Дятел отбивал накопившуюся за зиму пыль от стволов. Сосны стояли, словно туалетные ёршики, оставленные там и сям неким неряхой. Ворон кряхтел с небес старухой, вороша несвежие простыни облаков, обтирал больные суставы серой их ватой и ронял, ронял, ронял… Не давая передышки ни себе, не тому, кто наблюдал за сим безобразием снизу. А там – случайно избежавший африканской лихорадки кабан и прибившийся к нему оленёнок. Странная парочка.
Придушенный подушкой рассвета крик петуха потревожил косуль. Те небрежно вкушали первые мгновения дня, в такт проезжающим поездам. Косулям совершенно некуда было спешить. Уют войлочных от шерсти сугробов сделал их ленивыми. Роскошные уши в форме листьев ландышей позволяли им быть начеку, а шагов, звук которых раздавался теперь, и вовсе опасаться было не к чему.
Калитка ближнего к лесу двора отворилась, и оттуда вышел охотник. Рядом с ним шла мама оленёнка. Она была ещё довольно слаба, но не настолько, чтобы не торопиться на встречу к своему ребёнку. Тот всё ещё ждал её подле нерукотворного акведука. Только вместо воды, по его тоннелю бежали тонкими серыми ручейками стайки мышей. Радовались растущим дням и ночи, той ослепительной белозубой брюнетке, чья короткая стрижка обещала им долгую счастливую жизнь…
Зайчик
Прыжками, мягко, по-кошачьи, зайчик измерял полянку. Ирокез ушей, сбившийся на спину рюкзачок хвоста, – всё говорило о том, что он юн и лес в его распоряжении навечно. Навстречу, сутулясь, шла лиса. Но ей не было никакого дела до мальчишки. Запах рыбьих голов по ту сторону железной дороги манил больше душного аромата опасений ушастого.
«Да ещё набегаешься за ним,– снисходительно ухмылялась лиса.– А головы, они спокойные. Никуда не торопятся. Лежат себе и отдают последний пыл морозу. Ещё минута-другая, и отыскать их станет почти невозможно. Снег заборист, жаден, вездесущ…»
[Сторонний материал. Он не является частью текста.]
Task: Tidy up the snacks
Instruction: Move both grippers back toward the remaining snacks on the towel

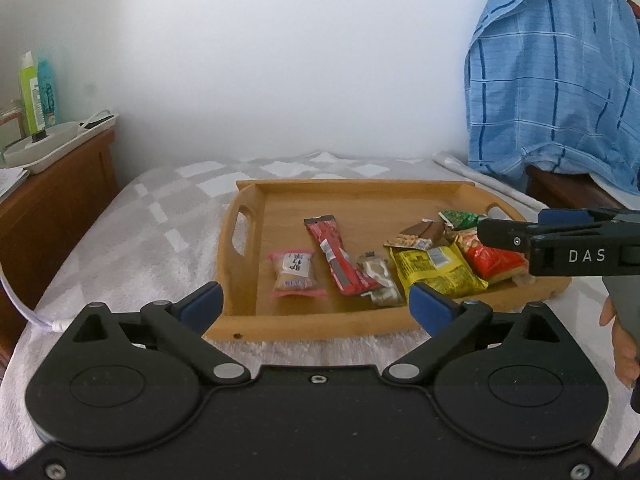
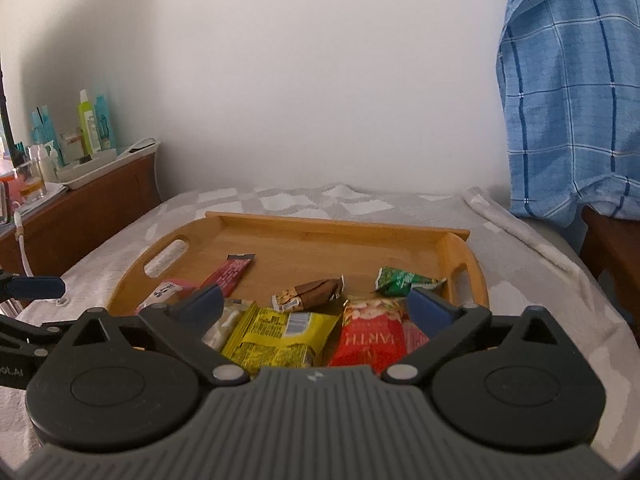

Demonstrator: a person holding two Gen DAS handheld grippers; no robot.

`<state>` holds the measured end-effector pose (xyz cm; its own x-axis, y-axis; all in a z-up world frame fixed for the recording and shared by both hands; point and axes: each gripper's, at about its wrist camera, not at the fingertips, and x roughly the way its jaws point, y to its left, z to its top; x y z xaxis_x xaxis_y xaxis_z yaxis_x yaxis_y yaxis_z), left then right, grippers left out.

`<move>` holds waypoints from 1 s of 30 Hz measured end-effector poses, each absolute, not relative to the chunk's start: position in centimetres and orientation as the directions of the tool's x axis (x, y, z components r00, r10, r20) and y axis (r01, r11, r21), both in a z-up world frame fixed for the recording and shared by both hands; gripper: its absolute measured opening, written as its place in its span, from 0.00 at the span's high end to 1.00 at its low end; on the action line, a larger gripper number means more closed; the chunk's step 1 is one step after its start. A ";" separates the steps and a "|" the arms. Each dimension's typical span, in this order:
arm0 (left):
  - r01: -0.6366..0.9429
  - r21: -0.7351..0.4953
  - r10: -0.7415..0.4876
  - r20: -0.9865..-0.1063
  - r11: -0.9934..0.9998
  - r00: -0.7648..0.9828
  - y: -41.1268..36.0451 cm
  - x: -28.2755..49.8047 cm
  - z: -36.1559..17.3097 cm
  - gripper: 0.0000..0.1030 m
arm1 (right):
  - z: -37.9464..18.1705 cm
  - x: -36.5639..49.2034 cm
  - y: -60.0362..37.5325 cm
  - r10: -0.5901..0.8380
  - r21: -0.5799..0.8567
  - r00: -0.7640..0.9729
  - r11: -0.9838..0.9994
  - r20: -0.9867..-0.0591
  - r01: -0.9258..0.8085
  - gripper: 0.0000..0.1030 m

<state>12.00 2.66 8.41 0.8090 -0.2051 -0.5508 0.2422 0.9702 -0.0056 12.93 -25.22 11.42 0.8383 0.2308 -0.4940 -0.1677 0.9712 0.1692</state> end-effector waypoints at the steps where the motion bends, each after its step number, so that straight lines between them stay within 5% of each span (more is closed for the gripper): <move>1: 0.241 -0.007 -0.205 -0.551 0.971 0.809 2.8 11.7 8.4 0.03 | 11.4 12.7 -25.3 0.232 0.173 0.838 0.971 -0.495 -0.166 0.00; 30: 0.170 -0.044 -0.159 -0.629 0.985 0.761 5.9 8.9 3.8 0.02 | 7.3 7.0 -26.2 0.182 0.138 0.805 0.982 -0.565 -0.126 0.00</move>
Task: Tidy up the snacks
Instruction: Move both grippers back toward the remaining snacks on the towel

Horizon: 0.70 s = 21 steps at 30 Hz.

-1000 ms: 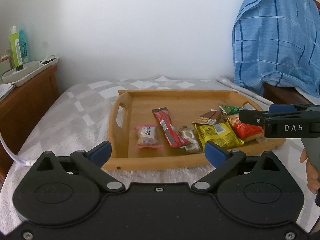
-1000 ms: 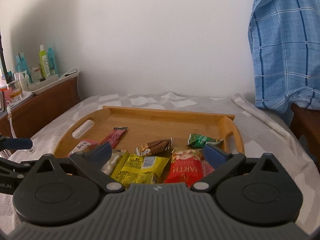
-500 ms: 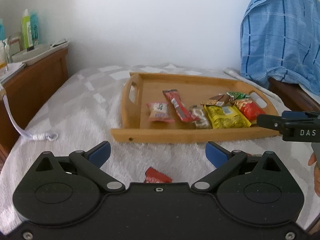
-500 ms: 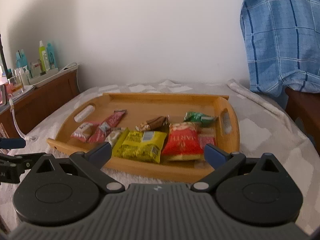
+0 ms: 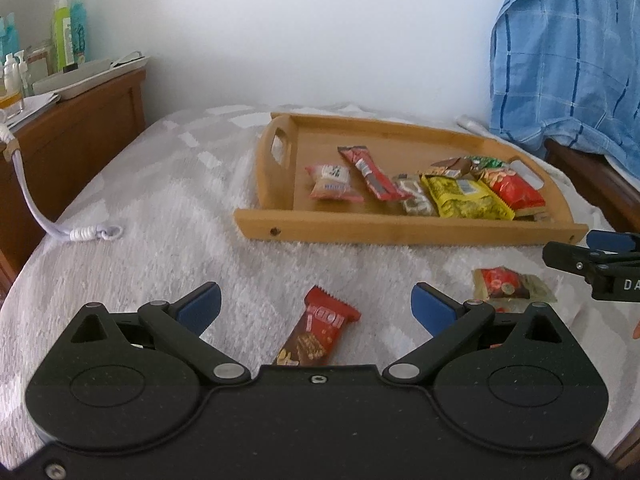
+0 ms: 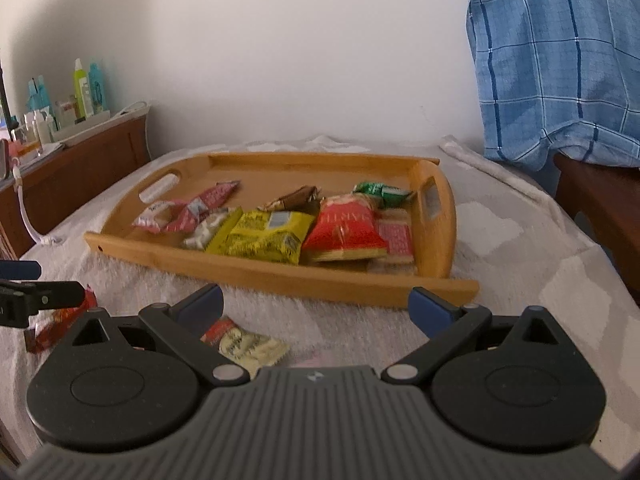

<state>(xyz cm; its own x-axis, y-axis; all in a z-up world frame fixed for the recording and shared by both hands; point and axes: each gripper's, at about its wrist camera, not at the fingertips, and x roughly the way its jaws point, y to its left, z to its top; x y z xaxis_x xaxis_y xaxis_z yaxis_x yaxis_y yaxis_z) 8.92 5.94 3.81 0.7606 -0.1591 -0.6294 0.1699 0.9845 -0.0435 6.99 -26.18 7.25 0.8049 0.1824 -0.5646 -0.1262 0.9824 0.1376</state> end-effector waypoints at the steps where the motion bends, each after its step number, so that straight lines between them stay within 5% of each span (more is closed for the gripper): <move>1: 0.168 -0.044 -0.157 -0.632 0.985 0.759 6.0 8.9 3.7 0.02 | 7.1 6.9 -26.2 0.181 0.134 0.804 0.983 -0.566 -0.127 0.00; 21: 0.138 -0.032 -0.124 -0.665 0.990 0.737 6.4 8.3 1.1 0.02 | 5.0 4.8 -24.7 0.195 0.065 0.792 0.979 -0.578 -0.193 0.00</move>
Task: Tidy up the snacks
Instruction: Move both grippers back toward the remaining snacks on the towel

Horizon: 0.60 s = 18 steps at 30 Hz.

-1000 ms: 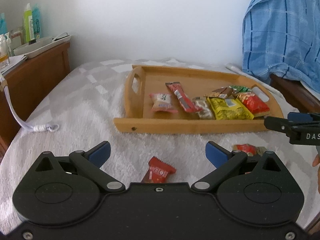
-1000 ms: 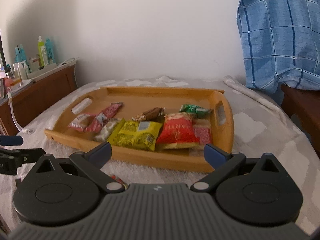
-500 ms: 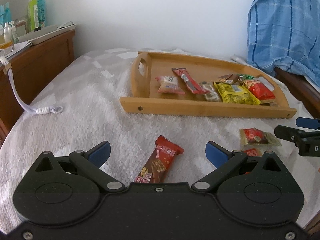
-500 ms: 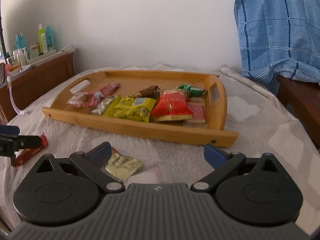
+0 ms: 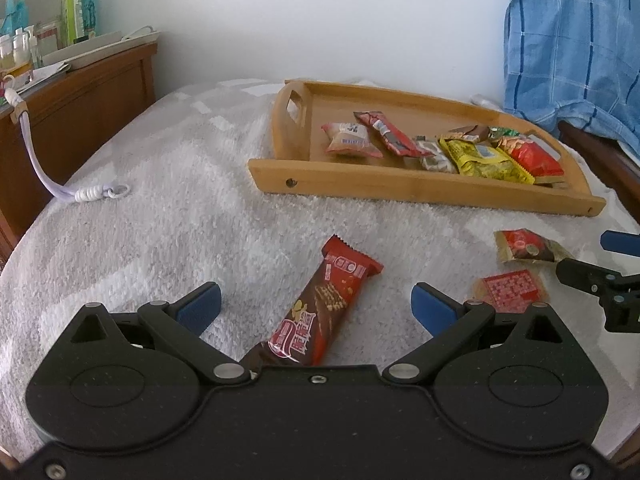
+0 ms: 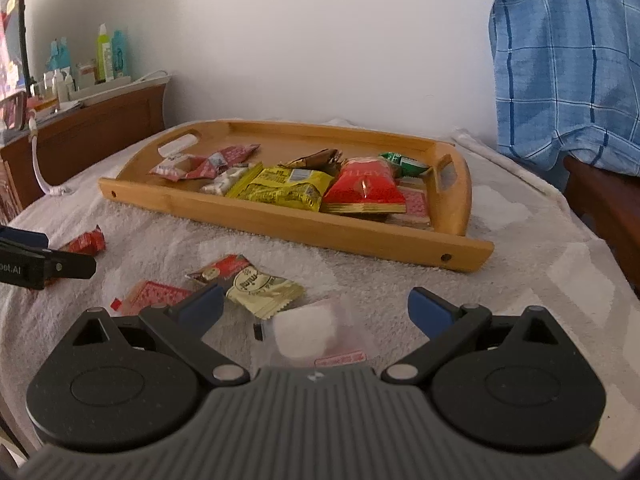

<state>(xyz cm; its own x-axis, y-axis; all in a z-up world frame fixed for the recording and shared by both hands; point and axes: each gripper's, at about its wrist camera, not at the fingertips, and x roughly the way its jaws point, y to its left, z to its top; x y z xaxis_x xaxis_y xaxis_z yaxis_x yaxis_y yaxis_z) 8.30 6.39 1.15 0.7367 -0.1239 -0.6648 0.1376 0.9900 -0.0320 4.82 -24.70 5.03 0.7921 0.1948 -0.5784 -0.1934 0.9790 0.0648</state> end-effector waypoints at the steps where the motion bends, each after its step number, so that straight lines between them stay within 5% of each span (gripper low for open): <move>1: 0.139 -0.029 -0.123 -0.665 0.990 0.737 6.3 8.3 1.1 0.02 | 4.9 4.8 -24.6 0.193 0.059 0.791 0.979 -0.580 -0.196 0.00; 18: 0.142 -0.012 -0.114 -0.668 0.990 0.736 6.1 8.2 0.7 0.06 | 3.9 4.8 -24.2 0.169 0.011 0.793 0.980 -0.585 -0.201 0.00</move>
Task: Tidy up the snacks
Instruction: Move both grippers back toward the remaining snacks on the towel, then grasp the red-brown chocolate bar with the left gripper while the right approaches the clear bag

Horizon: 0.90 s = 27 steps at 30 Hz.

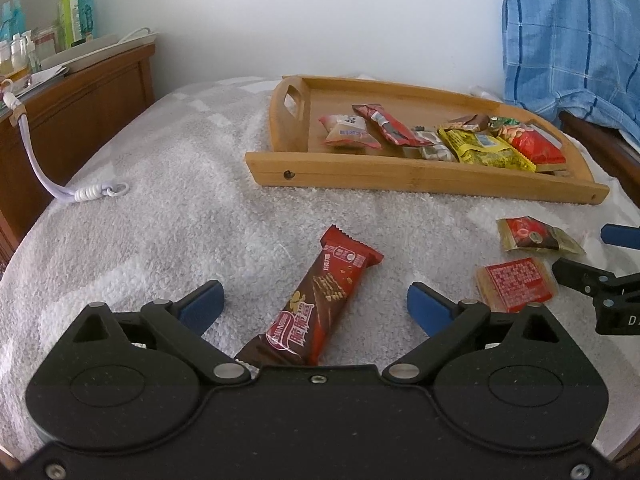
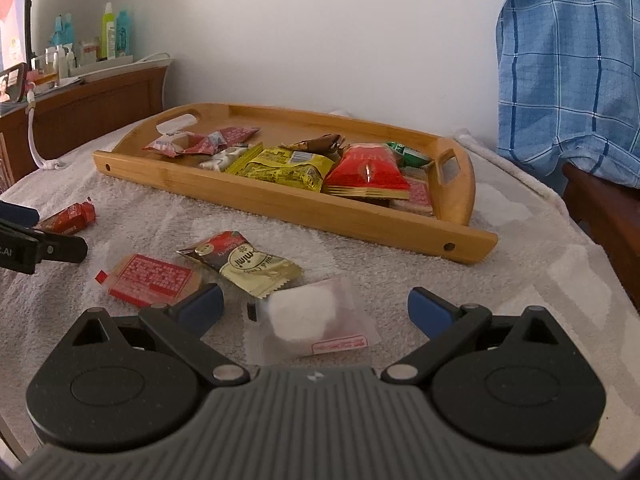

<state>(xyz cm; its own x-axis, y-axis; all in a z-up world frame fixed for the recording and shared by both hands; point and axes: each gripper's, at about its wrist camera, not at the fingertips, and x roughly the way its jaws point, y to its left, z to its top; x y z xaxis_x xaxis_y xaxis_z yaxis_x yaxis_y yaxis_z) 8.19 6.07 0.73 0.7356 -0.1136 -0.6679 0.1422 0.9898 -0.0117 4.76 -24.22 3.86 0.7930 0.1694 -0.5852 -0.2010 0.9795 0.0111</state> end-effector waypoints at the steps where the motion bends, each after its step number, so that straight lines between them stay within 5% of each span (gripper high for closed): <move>1: 0.142 -0.012 -0.114 -0.667 0.990 0.736 6.1 8.2 0.7 0.06 | 3.8 4.7 -24.2 0.170 0.010 0.794 0.979 -0.584 -0.203 0.00; 15: 0.138 -0.011 -0.112 -0.658 0.990 0.745 6.1 7.7 0.7 0.11 | 3.7 4.0 -23.7 0.192 0.019 0.797 0.975 -0.572 -0.221 0.01; 27: 0.131 -0.036 -0.124 -0.637 0.991 0.760 6.3 7.2 1.4 0.48 | 3.8 3.4 -23.4 0.203 0.022 0.804 0.973 -0.558 -0.230 0.11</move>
На тропинку, по которой спешила лисица, ступил низенький мужичок. С пару приличных пеньков размером, если их взгромоздить друг на друга. Нос мужичка походил на нарост коры нездоровой осины. Ноздри, как поры гнезда ос, пережившего весну, вяло вздымались от частого дыхания. «Григорыч,– узнала лиса.– Опять за дровами. Стар он уже, деревяшки таскать. А куда деваться. Не по доброй воле идёт. ОНА гонит. Холодно ей, видать.» Рыжая, за свою жизнь на полустанке, подле человеческого жилья, давно привыкла к двуногим. Знала, чего ожидать от них, кого бояться, а кому показать свой норов самой. Жену Григорыча лисица не любила. Потому-то всех на полустанке называла по имени, а её отстранёно и пренебрежительно – ОНА.